Asesinan a joven de 17 años cuando escuchaba culto cristiano en Malambo
Otro resultó herido. Aparentemente el atentado no iba para él. Cuatro personas pasaron disparando.
Las ilusiones y las ganas de salir adelante del joven de 17 años Carlos Mario Navarro Mendoza fueron asesinadas de cinco disparos en la noche de este viernes en el barrio San Fernando de Malambo, cuando cuatro personas entre ellas una mujer, a bordo de dos motos, le dispararon.
A la calle 26 con carrera 10A llegó el grupo de jóvenes armados a disparar contra las personas que se encontraban afuera de una tienda. Infortunadamente allí se encontraba Carlos Mario.
Los vecinos del sector indicaron que Navarro Mendoza estaba frente a una tienda esperando a su hermano que se encontraba en el culto cristiano que se celebraba en ese lugar.
"Había estado en internet, y después se quedó esperando a su hermano que estaba en el culto y que él estaba escuchando. Pero de repente aparecieron desconocidos en dos motos disparando", dijo una vecina.
Según ellos, Carlos Mario estaba en el lugar y hora menos indicado. "Lo confundieron, a él no iban a matarlo, no tenía problemas con nadie y tenía tres días de haber venido de Cartagena".
Cinco disparos impactaron en el joven, uno le impactó en la cabeza.
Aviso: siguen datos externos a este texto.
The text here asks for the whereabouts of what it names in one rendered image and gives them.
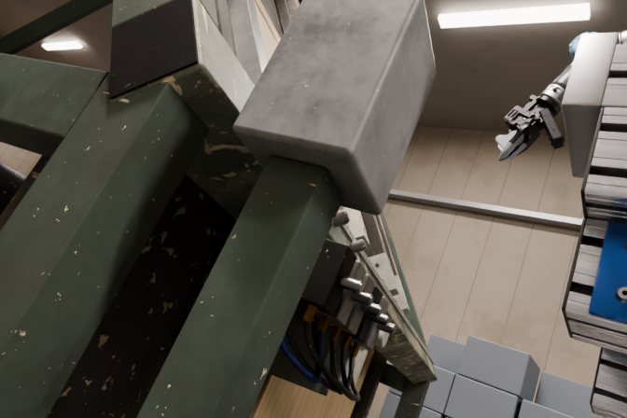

En el ataque criminal también resultó herido con un disparo en la pierna derecha un hombre identificado como Manuel José González Santos, según la Policía, presenta una anotación judicial por el delito de hurto.
Los agresores después de cometer el crimen se dieron a la huida pero varias cuadras después fue capturado un hombre identificado como Juan Stiven Pérez, de 23 años, ya que un testigo pudo reconocerlo por haber cometido el hecho.

Carlos Mario y Manuel José fueron auxiliados y llevados al Hospital de Malambo. El primero llegó sin signos vitales, mientras que el segundo se encuentra fuera de peligro.
Primera vez que venía a Malambo
Carlos Mario llegó hace 3 días a Malambo proveniente de Cartagena con el fin de ayudar a su hermano en un trabajo de albañilería para luego regresar a Cartagena y ayudar a su familia.
El grupo de agresores acabó con las ilusiones del joven, pese a que intentó correr a la tienda para esconderse de las balas.
Carlos Mario Mendoza Navarro residía en el barrio Olaya Herrera en Cartagena junto con sus padres.